The Partnership funds its operating activities principally with cash from rents
and sales of off-lease equipment. Available cash and cash reserves of the
Partnership are invested in short-term government securities (considered cash
equivalents) pending distribution to the partners.
During the nine months ended September 30, 2003, the Partnership declared
distributions to the Class A limited partners of $3,362,040 ($42,570 of which
was paid during October 2003). All such distributions are expected to constitute
a return of capital for economic purposes. Distributions may be characterized
for tax, accounting and economic purposes as a return of capital, a return on
capital, or a portion of both. The portion of each cash distribution that
exceeds its net income for the fiscal period may be deemed a return of capital
for accounting purposes. However, the total percentage of the partnership's
return on capital over its life will only be determined after all residual cash
flows (which include proceeds from the re-leasing and sale of equipment) have
been realized at the termination of the Partnership.

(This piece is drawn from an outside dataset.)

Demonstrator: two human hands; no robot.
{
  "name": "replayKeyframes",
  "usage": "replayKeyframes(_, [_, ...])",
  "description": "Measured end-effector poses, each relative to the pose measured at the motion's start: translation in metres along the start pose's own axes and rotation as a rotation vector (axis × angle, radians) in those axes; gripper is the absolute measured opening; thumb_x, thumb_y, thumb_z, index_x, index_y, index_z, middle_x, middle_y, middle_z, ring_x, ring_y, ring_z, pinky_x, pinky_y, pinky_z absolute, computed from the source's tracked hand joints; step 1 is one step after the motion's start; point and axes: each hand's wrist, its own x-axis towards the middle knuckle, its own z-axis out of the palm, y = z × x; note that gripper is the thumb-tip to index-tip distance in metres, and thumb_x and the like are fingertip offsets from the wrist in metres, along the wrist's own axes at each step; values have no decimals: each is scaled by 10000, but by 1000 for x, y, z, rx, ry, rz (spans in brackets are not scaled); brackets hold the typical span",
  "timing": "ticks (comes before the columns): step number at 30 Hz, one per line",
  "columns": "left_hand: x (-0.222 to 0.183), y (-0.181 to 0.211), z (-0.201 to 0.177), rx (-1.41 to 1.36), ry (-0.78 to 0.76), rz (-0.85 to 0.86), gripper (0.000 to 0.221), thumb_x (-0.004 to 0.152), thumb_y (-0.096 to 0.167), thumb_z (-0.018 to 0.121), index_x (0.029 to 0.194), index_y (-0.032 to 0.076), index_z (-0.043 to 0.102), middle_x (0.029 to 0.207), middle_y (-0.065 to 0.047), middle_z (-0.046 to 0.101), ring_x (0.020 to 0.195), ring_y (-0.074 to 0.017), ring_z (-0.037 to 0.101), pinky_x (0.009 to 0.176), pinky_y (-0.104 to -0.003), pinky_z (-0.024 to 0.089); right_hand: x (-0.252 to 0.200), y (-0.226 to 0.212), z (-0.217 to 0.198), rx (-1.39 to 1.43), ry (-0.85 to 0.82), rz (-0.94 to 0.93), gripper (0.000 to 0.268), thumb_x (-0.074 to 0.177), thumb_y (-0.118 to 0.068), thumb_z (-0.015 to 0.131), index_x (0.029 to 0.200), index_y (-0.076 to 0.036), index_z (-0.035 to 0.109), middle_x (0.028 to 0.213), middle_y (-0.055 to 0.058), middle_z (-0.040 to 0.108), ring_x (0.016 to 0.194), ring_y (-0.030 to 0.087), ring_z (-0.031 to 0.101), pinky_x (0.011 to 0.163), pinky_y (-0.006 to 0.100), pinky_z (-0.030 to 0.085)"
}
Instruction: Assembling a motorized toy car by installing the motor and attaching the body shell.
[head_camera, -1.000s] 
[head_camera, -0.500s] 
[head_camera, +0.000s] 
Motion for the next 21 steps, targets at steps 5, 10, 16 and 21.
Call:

The General Partner believes that the Partnership will generate sufficient cash
flows from operations during the remainder of 2003 to meet current operating
requirements and fund cash distributions to partners in accordance with the
Partnership Agreement. All distributions are expected to be a return of capital
for economic and accounting purposes. Additionally, the General Partner
anticipates that all equipment owned by the Partnership will be sold and the
Partnership liquidated during 2004.
11
CAPITAL PREFERRED YIELD FUND-III, L.P.
Item 2. Management's Discussion and Analysis of Financial Condition and Results
of Operations, continued
"Safe Harbor" Statement Under the Private Securities Litigation Reform Act of
-----------------------------------------------------------------------------
1995
- ----
The statements contained in this report which are not historical facts may be
deemed to contain forward-looking statements with respect to events, the
occurrence of which involve risks and uncertainties, and are subject to factors
that could cause actual future results to differ both adversely and materially
from currently anticipated results, including, without limitation, the level of
lease originations, realization of residual values, the availability and cost of
financing sources and the ultimate outcome of any contract disputes. Certain
specific risks associated with particular aspects of the Partnership's business
are discussed under Results of Operations in this report and under Results of
Operations in the 2002 Form 10-K when and where applicable.
Item 3. Quantitative and Qualitative Disclosures About Market Risk
The Partnership's leases with equipment users are non-cancelable and have lease
rates which are fixed at lease inception. The partnership finances its leases,
in part, with discounted lease rentals at a fixed debt rate. The Partnership's
other assets and liabilities are also at fixed rates. Consequently, the
Partnership has no interest rate risk or other market risk exposure.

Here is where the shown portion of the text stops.